EXERCISE OBJECTIVE> Begin at the first line below and copy each line exactly, ending with the line where "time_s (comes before" appears.

DATA SECTION>
******************************
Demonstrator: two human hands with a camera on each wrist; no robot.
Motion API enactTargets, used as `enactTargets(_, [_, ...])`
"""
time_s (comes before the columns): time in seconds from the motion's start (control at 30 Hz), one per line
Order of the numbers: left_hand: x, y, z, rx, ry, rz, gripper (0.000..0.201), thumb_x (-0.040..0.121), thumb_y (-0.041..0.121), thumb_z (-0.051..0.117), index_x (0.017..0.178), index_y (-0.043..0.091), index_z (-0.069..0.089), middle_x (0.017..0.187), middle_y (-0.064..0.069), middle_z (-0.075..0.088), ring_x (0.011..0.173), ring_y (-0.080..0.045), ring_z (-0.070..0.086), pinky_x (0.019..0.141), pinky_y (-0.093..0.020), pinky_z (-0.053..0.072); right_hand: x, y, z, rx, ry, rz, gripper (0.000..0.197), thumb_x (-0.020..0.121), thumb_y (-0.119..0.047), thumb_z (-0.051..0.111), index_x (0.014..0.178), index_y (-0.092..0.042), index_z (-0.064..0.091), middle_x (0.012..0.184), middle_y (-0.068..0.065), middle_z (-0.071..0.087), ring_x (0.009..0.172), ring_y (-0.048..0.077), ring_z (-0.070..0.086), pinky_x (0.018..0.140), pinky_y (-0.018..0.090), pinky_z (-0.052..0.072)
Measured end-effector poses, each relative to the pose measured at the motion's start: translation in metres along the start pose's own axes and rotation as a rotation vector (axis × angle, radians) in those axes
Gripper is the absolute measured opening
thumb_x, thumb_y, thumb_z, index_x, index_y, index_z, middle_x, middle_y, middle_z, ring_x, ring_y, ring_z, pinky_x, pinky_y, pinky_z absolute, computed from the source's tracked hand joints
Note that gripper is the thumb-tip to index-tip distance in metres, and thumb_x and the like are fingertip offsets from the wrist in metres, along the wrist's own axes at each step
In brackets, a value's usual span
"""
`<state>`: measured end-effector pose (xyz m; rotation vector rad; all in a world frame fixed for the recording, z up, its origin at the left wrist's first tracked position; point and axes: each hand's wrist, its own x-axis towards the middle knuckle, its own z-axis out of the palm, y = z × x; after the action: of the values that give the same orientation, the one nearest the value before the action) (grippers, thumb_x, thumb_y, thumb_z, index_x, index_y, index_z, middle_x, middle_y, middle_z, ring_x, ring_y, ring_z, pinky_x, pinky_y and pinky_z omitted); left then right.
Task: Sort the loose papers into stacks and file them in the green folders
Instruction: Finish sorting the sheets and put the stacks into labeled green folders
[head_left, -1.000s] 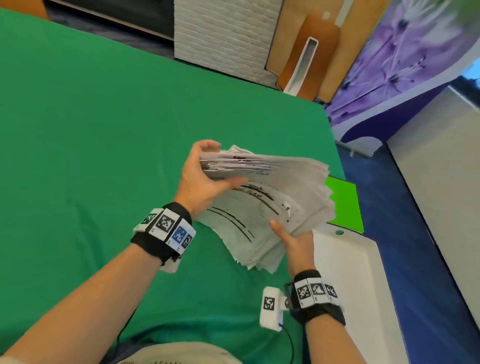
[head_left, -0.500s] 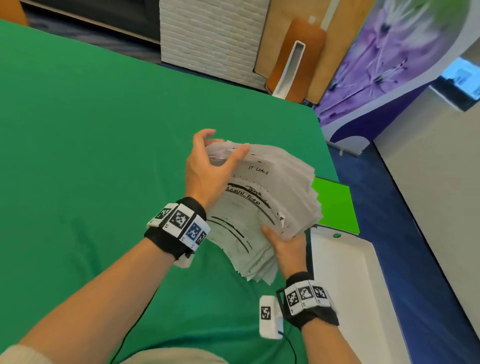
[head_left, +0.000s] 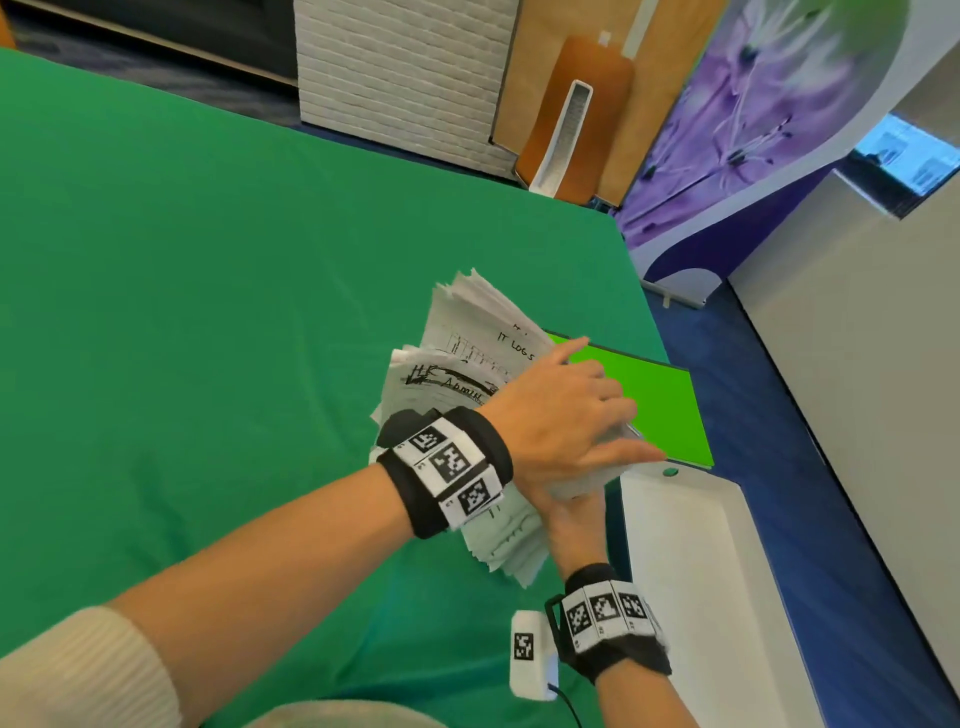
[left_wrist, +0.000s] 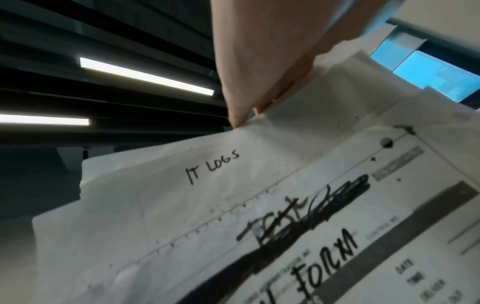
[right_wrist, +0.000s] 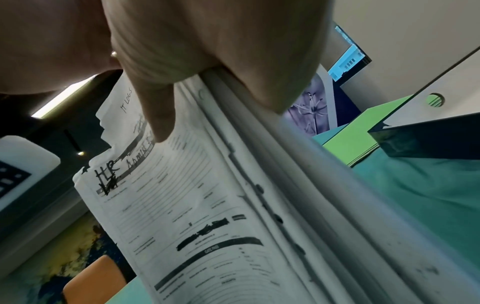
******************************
RESPONSE AREA>
Demonstrator: two human hands with a camera on each wrist; no robot.
Motion API enactTargets, used as `enactTargets(_, [_, ...])`
"""
time_s (comes before the columns): time in seconds from the motion's start (control at 30 Hz), one per line

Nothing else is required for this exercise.